Nothing but the line with "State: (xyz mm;" and the lines after it should appear, each retyped exactly as in the listing.

AVAILABLE DATA:
*** Begin section ***
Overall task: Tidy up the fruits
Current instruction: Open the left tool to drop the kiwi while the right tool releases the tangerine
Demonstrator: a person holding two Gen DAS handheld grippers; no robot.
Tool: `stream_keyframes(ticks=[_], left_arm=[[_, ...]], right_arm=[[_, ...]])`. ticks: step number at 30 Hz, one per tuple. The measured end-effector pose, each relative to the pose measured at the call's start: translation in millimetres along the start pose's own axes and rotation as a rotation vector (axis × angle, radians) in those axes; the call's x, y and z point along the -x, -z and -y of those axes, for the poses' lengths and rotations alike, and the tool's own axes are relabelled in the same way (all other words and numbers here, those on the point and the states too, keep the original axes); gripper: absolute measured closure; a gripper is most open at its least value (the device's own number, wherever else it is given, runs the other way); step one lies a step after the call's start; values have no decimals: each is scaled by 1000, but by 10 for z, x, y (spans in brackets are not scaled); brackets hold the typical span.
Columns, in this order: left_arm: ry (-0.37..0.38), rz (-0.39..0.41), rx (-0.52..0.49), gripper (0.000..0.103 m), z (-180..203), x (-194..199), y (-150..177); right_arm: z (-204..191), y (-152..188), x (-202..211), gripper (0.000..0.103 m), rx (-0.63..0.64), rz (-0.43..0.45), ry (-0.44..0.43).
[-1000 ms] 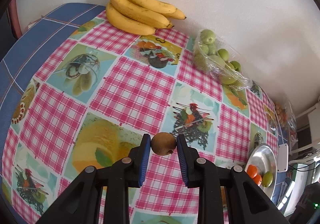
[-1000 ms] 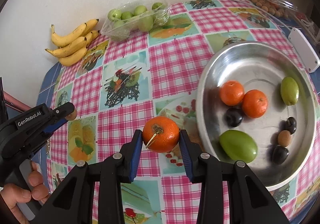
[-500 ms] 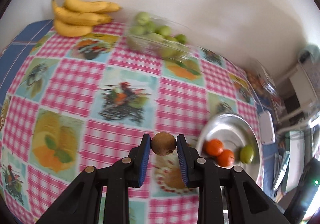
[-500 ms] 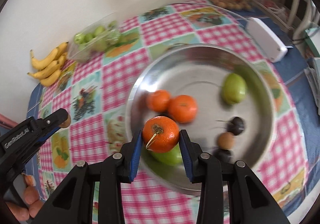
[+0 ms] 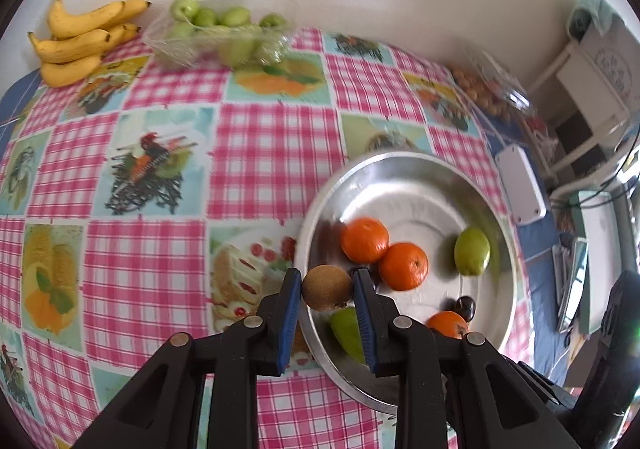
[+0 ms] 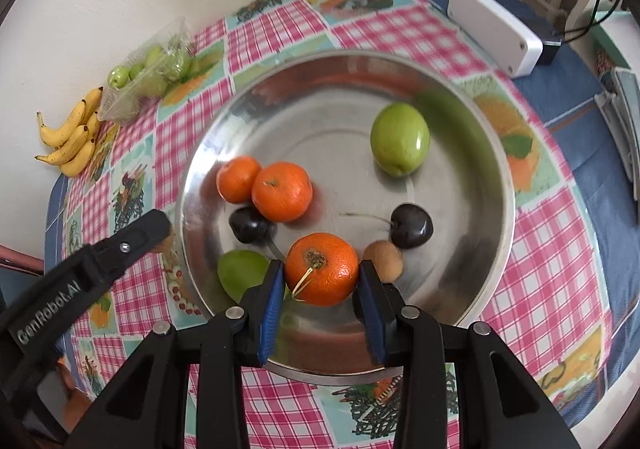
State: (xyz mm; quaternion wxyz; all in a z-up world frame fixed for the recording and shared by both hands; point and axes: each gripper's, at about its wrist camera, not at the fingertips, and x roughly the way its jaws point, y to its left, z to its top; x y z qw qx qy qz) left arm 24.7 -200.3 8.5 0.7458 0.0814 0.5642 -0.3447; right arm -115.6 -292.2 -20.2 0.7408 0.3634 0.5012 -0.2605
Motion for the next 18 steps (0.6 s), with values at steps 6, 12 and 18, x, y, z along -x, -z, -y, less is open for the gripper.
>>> stream_keyframes(ticks=[6,12,18], left_arm=[[-18,-32,-12,74,59,-89,72],[7,-57,38,48,-25,-47,152],[1,-50,75,46,-160,96,283]], right_arm=[[-8,22,-7,64,5,-13,-6],[6,41,29,64,-5,-9,-15],[22,117,106,64,-1,-4,-24]])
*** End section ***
FINAL ANSWER:
State: (xyz mm; quaternion wxyz; all in a z-up world frame fixed for the recording and shared by both hands; point and axes: each gripper's, at about its wrist camera, not at the fingertips, and x roughly the way its jaws point, y to its left, z to its top; x y z qw qx qy qz) left arm 24.7 -200.3 8.5 0.7458 0.0814 0.5642 -0.3447; right arm -115.6 -292.2 -20.2 0.7408 0.3634 0.5012 -0.2605
Motion for the next 18 steps (0.6 s), with values at steps 6, 12 and 18, x, y, z along -x, -z, -y, less is open for the gripper.
>>> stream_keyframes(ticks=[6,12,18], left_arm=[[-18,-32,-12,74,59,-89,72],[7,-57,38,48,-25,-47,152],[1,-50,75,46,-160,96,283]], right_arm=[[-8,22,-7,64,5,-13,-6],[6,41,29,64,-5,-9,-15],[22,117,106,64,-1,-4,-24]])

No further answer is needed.